The POW/MIA table at the Air Combat Command Awards Dinner on Joint Base Langley–Eustis March 7, 2014. (DoD photo by Mass Communication Specialist 1st Class Daniel Hinton)

An organization that lobbies against promoting religion within the Armed Forces has filed an inspector general complaint against the U.S. Navy over a Bible that was included in a POW/MIA “Missing Man” table display at the U.S. Naval Hospital Okinawa.

The complaint seeks removal of the book from the display, eliminating language about the Bible and the phrase “one nation under God” from an accompanying explanatory placard, an investigation into how the book came to be displayed, who authorized it and “appropriate disciplinary measures administered to those responsible.”

It was filed Tuesday by the New York-based law office of Donald Rehkopf Jr., on behalf of the Military Religious Freedom Foundation and 26 families on Okinawa.

MRFF first filed a complaint about the display with Rear Adm.
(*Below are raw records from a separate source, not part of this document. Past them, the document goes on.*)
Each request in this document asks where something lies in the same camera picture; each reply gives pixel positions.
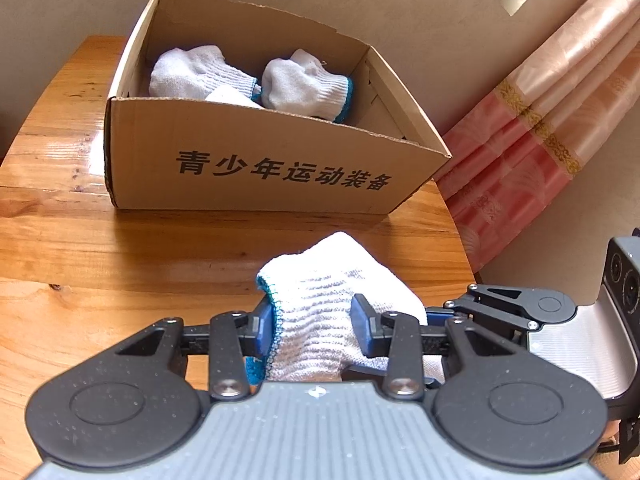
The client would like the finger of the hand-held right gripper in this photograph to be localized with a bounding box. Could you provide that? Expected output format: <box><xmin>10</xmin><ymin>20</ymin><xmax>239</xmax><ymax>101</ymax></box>
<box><xmin>424</xmin><ymin>311</ymin><xmax>468</xmax><ymax>339</ymax></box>
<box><xmin>444</xmin><ymin>284</ymin><xmax>536</xmax><ymax>333</ymax></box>

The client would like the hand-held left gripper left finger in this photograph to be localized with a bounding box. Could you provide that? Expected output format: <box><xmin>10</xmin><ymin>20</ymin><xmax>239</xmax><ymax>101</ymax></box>
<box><xmin>115</xmin><ymin>305</ymin><xmax>273</xmax><ymax>401</ymax></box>

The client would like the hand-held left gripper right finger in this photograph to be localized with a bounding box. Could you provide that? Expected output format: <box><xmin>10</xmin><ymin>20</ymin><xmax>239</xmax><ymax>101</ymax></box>
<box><xmin>350</xmin><ymin>294</ymin><xmax>526</xmax><ymax>401</ymax></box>

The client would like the brown cardboard box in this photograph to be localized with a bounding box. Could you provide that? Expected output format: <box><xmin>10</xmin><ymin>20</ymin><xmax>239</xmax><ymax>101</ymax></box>
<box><xmin>102</xmin><ymin>0</ymin><xmax>453</xmax><ymax>216</ymax></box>

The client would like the pink patterned curtain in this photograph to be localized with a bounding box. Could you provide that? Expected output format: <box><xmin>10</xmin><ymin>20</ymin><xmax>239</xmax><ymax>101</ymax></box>
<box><xmin>432</xmin><ymin>0</ymin><xmax>640</xmax><ymax>273</ymax></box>

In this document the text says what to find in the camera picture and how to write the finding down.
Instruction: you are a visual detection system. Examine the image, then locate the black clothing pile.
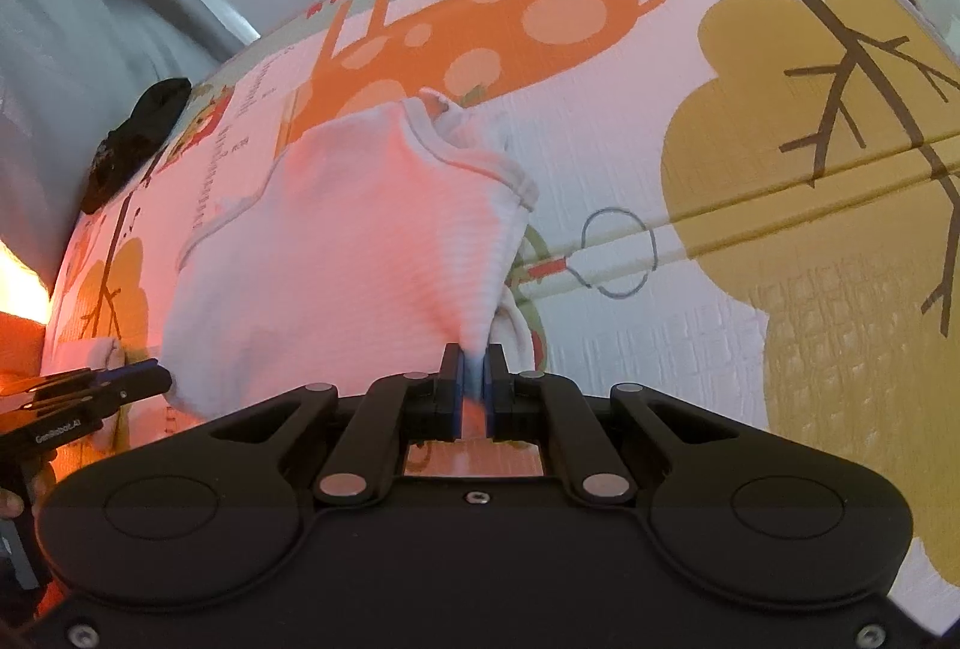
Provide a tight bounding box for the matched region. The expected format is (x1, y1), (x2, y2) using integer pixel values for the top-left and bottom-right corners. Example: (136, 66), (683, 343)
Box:
(79, 77), (192, 215)

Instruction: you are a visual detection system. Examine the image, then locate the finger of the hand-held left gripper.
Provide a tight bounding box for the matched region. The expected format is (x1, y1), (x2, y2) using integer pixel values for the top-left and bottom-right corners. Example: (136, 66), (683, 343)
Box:
(81, 359), (175, 411)

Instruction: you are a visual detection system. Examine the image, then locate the printed cartoon play mat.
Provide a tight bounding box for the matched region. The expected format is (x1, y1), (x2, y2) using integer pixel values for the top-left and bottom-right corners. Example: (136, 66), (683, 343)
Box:
(41, 0), (960, 635)

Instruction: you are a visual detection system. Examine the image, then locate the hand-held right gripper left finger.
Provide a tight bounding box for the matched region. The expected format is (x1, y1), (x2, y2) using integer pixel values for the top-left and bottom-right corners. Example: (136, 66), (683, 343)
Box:
(210, 344), (466, 506)

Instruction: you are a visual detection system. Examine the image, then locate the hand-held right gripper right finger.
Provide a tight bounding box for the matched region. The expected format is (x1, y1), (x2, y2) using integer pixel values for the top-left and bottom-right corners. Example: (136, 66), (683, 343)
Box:
(486, 344), (742, 506)

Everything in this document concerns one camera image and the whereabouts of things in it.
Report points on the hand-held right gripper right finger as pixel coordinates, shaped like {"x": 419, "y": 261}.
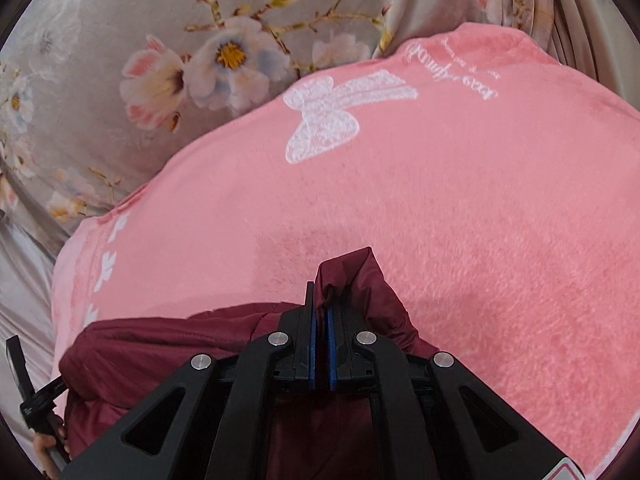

Paul Pearigen, Navy Medicine West commander, on April 5. The Navy later said it investigated the matter but found that including the Bible was “consistent with Department of the Navy and Department of Defense guidance, as well as the U.S. Constitution.”

The dispute over the display began when a group of sailors, Marines and Department of Defense civilian employees stationed on Okinawa reached out to MRFF, asking for help get the Bible removed, according to Mikey Weinstein, founder and president of the MRFF.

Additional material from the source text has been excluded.